Я так и продолжал служить в Александро-Невском храме в Шувалове, до 1990 года, когда был назначен настоятелем храма святых апостолов Петра и Павла, что в Шуваловском парке.
03.06.2024
Архимандрит Нектарий (Головкин),
Настоятель храма святых благоверных
князя Петра и княгини Февронии в Старом Петергофе,
Петродворцовое благочиние
Насельник Александро-Невской лавры
Фото: предоставлены архимандритом Нектарием (Головкиным),
Прихожанами храма свв. Петра и Февронии в Старом Петергофе
Историческая справка
Великий князь Александр Ярославич Невский скончался в схиме с именем Алексий и был погребен 6 декабря (23 ноября по старому стилю) во Владимирском Рождественском соборе. Местное почитание его как святого было установлено в 1380 г. А в 1547 году Александр Невский был прославлен Русской Православной Церковью в лике благоверных князей.

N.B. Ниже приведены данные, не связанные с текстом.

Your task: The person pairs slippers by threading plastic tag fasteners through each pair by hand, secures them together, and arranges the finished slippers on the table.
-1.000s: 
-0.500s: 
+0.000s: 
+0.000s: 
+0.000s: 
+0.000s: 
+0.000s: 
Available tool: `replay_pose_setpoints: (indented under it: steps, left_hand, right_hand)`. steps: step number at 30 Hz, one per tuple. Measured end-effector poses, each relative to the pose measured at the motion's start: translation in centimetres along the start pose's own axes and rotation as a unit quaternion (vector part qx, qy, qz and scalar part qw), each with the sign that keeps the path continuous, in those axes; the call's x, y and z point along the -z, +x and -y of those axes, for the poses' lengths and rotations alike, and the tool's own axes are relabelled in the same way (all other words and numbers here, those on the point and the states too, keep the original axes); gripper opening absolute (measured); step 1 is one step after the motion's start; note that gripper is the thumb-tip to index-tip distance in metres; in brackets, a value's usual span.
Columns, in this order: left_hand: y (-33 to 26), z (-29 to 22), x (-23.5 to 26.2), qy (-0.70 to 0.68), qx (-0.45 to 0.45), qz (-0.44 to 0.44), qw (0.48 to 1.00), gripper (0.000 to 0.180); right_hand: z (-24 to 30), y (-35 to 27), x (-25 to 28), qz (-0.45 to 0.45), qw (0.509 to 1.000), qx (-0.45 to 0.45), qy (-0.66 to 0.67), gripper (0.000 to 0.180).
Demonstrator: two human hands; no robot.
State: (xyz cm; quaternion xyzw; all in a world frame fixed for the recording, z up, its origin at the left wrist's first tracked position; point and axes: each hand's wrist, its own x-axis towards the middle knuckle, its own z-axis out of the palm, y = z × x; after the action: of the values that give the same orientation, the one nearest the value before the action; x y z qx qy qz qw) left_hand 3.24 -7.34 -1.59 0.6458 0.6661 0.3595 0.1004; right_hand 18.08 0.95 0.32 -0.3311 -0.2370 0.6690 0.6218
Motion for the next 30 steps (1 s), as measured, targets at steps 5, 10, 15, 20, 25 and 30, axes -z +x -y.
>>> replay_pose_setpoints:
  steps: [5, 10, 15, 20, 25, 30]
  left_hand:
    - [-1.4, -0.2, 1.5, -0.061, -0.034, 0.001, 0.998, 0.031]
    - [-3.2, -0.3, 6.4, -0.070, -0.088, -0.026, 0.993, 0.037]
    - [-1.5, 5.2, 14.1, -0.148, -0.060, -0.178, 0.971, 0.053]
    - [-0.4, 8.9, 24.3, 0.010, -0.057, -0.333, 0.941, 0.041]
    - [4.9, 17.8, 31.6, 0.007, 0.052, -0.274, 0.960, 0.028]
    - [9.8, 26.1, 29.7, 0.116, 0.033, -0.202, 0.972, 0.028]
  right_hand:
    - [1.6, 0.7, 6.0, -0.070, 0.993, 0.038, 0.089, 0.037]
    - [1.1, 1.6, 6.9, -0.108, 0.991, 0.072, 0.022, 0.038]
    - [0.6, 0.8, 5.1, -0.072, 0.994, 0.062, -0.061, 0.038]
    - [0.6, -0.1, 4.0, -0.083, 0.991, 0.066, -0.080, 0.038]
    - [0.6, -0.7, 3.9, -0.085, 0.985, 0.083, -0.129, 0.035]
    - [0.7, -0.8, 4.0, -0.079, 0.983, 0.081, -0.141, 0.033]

12 сентября (30 августа по старому стилю) 1724 г. мощи святого благоверного великого князя были перенесены из Владимирского Рождественского собора в Санкт-Петербург в Александро-Невский монастырь. Тогда же в присутствии императора Петра I состоялась торжественная церемония освящения первой двухэтажной каменной церкви монастыря (Благовещенской – Александро-Невской), в которой и была первоначально установлена гробница с мощами святого князя. По легенде сам император внес ковчег на второй этаж храма.
В 1753 году по повелению императрицы Елизаветы Петровны мощи небесного покровителя Петербурга были помещены в специально изготовленную роскошную серебряную раку.
После завершения строительства Свято-Троицкого собора в 1790 году, рака с мощами святого Александра Невского была перенесена в главный храм монастыря, где она оставалась вплоть до революционных потрясений XX века.
После революции мощи были вскрыты. Дважды они были спасены от поругания митрополитом Вениамином (Казанским), будущим священномучеником. 12 мая 1922 года рака была вскрыта, серебряный саркофаг изъят и по частям перевезен в Эрмитаж. Сами мощи духовенство во главе с митрополитом Вениамином тогда все же отстояло – ящичек с ними был снова запечатан и помещен на хранение в алтаре Свято-Троицкого собора. В 1948 году (по некоторым сведениям, в конце 1930-х годов) они были перемещены в запасники располагавшегося в здании Казанского собора Музея истории религии и атеизма.